§ WHAT THE EXERCISE ASKS
Only a number is expected: how many lines in the data below contain the word "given".

━━━ DATASET RECORDS ━━━

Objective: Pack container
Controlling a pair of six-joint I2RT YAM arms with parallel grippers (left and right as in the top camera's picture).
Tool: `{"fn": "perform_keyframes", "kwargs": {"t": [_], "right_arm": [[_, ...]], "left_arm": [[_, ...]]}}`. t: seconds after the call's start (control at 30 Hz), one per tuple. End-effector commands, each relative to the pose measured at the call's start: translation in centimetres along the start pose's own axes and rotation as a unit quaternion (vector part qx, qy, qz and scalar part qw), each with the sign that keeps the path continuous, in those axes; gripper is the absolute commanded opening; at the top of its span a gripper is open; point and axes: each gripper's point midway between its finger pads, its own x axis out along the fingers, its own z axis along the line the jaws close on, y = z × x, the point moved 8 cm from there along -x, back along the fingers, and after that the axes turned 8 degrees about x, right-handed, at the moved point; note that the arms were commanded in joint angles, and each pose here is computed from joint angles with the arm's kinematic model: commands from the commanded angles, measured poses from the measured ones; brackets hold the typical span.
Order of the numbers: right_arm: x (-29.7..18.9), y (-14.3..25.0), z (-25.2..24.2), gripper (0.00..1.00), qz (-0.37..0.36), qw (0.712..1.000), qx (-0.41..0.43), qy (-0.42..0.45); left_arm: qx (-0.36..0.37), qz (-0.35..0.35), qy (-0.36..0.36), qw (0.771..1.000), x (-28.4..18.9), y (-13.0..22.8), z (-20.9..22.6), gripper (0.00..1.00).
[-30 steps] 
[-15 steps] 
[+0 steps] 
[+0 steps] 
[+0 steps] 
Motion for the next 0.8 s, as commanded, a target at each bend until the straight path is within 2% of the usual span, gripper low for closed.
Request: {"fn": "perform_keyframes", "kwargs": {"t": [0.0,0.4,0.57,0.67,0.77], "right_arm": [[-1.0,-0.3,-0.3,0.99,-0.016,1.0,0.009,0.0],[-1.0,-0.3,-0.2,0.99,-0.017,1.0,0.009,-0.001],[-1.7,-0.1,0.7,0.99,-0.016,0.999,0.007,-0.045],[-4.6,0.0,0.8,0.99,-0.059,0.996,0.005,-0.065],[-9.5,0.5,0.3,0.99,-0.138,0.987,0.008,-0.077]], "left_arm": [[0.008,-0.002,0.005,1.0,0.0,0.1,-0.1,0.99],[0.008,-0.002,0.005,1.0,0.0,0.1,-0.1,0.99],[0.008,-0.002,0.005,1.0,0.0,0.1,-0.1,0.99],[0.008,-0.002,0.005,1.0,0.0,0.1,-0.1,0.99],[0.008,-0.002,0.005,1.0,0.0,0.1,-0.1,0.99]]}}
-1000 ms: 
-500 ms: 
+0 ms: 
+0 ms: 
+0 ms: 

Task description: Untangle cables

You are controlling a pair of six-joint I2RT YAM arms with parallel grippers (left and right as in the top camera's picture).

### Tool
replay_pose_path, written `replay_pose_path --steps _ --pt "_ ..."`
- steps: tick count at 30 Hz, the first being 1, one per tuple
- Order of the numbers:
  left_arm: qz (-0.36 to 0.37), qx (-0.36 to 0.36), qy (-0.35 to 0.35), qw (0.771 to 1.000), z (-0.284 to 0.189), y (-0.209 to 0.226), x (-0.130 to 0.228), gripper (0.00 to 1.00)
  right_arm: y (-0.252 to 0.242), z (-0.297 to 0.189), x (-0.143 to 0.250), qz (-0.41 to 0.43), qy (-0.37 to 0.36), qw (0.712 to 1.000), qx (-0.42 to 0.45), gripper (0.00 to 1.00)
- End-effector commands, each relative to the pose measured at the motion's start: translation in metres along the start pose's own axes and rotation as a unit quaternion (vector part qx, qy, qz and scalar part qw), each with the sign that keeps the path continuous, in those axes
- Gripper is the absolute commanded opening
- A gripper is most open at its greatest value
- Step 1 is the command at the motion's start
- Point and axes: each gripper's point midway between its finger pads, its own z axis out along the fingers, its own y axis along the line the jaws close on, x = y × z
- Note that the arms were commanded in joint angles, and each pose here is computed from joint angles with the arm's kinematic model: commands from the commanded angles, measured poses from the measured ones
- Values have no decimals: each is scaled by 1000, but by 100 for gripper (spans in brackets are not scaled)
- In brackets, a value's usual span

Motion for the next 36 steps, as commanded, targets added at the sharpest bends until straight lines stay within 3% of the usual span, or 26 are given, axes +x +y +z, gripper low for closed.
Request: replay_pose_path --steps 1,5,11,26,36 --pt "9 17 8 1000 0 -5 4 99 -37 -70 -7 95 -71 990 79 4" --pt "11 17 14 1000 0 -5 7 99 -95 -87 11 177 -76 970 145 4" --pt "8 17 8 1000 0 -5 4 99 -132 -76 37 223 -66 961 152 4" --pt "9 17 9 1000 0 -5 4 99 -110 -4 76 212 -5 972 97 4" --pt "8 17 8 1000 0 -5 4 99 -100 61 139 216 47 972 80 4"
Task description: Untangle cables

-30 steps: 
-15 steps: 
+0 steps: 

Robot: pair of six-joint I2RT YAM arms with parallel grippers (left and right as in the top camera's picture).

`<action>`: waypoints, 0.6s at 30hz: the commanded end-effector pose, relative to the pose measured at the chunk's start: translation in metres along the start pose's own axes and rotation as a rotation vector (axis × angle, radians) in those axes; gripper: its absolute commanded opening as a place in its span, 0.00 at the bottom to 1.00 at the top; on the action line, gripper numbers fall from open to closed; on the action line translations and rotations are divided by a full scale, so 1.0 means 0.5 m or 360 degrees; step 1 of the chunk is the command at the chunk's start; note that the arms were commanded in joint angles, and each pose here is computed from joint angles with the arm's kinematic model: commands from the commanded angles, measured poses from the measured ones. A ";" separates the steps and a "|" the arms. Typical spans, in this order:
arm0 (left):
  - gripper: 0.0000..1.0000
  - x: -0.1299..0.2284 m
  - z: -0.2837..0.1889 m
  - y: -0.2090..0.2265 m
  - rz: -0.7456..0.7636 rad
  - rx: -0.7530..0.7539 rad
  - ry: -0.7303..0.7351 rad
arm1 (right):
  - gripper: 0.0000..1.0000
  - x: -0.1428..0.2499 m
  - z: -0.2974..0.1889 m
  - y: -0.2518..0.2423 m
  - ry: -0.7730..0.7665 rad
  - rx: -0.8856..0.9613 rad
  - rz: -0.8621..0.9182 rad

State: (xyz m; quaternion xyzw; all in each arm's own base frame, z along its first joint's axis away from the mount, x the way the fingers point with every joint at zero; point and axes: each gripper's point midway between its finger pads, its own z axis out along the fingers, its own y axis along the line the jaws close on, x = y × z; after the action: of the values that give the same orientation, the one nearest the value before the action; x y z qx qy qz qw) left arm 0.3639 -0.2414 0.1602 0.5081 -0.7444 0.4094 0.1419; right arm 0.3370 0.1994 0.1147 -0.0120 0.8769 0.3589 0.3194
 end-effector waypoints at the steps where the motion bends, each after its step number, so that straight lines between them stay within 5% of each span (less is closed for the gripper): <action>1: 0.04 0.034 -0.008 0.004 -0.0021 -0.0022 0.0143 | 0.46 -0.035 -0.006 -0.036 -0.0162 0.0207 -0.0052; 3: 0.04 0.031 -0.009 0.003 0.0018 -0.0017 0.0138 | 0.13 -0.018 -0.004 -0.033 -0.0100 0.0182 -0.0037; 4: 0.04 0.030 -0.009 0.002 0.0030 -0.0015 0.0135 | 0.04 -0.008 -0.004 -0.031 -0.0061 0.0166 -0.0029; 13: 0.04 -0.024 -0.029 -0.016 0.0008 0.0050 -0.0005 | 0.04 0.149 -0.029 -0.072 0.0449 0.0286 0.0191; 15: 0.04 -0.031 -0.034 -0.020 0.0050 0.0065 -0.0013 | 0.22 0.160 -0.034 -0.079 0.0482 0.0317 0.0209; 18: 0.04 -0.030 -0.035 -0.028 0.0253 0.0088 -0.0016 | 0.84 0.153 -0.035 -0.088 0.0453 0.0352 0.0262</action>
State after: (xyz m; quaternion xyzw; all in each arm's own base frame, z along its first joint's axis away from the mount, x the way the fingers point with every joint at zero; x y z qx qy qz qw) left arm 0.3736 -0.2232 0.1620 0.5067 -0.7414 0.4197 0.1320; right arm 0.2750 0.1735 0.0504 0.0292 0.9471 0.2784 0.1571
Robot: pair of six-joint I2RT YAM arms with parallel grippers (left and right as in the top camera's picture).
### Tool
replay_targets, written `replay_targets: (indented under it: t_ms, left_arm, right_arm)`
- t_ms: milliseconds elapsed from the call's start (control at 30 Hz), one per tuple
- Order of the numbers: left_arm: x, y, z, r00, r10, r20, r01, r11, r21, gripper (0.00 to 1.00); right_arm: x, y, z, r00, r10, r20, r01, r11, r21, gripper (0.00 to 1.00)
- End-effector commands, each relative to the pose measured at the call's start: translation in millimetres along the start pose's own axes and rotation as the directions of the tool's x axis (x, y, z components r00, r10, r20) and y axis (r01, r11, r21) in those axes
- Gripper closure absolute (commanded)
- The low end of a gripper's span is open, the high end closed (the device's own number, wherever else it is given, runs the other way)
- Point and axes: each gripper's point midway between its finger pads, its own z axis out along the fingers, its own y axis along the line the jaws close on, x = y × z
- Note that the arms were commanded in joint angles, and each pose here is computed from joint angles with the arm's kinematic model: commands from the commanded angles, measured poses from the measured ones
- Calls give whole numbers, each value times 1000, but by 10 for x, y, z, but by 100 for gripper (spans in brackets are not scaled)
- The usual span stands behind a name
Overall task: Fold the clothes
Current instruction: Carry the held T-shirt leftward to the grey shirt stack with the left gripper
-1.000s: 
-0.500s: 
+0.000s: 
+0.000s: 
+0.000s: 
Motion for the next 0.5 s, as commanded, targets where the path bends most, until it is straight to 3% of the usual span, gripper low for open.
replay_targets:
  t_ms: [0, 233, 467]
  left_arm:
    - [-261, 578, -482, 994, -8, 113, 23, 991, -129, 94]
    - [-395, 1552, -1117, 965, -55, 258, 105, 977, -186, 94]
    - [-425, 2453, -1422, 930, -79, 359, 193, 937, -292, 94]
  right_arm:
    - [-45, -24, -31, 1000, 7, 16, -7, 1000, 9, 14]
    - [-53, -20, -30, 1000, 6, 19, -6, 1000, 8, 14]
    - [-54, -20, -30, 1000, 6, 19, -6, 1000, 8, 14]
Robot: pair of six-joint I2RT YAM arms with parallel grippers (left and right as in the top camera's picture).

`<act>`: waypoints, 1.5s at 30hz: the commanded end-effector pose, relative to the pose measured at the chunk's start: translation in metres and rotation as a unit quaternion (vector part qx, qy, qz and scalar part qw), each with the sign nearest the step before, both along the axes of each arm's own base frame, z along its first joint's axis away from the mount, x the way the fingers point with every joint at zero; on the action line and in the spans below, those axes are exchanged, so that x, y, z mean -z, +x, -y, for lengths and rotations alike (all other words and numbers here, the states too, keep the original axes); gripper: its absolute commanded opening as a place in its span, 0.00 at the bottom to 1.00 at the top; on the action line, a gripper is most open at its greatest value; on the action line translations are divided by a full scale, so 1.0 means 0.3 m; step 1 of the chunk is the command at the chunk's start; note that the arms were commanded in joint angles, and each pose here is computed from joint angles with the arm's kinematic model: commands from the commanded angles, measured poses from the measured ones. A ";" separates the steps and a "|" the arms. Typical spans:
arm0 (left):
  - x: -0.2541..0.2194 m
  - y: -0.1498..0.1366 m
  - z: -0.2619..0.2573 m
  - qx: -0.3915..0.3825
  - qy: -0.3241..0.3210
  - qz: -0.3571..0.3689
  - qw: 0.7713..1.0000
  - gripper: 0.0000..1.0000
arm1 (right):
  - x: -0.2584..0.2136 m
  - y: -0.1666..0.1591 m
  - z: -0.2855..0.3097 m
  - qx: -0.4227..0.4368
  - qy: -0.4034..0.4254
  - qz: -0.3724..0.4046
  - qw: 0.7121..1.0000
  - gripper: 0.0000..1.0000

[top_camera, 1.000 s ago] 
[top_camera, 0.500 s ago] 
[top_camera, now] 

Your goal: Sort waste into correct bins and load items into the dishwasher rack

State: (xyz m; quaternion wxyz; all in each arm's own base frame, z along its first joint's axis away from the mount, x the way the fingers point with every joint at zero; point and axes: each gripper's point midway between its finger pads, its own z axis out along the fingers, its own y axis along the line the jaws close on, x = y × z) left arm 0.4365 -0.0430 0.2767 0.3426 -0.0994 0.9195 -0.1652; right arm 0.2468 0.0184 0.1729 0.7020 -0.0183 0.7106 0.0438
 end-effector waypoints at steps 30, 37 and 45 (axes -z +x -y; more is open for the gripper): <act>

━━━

§ RESULT
2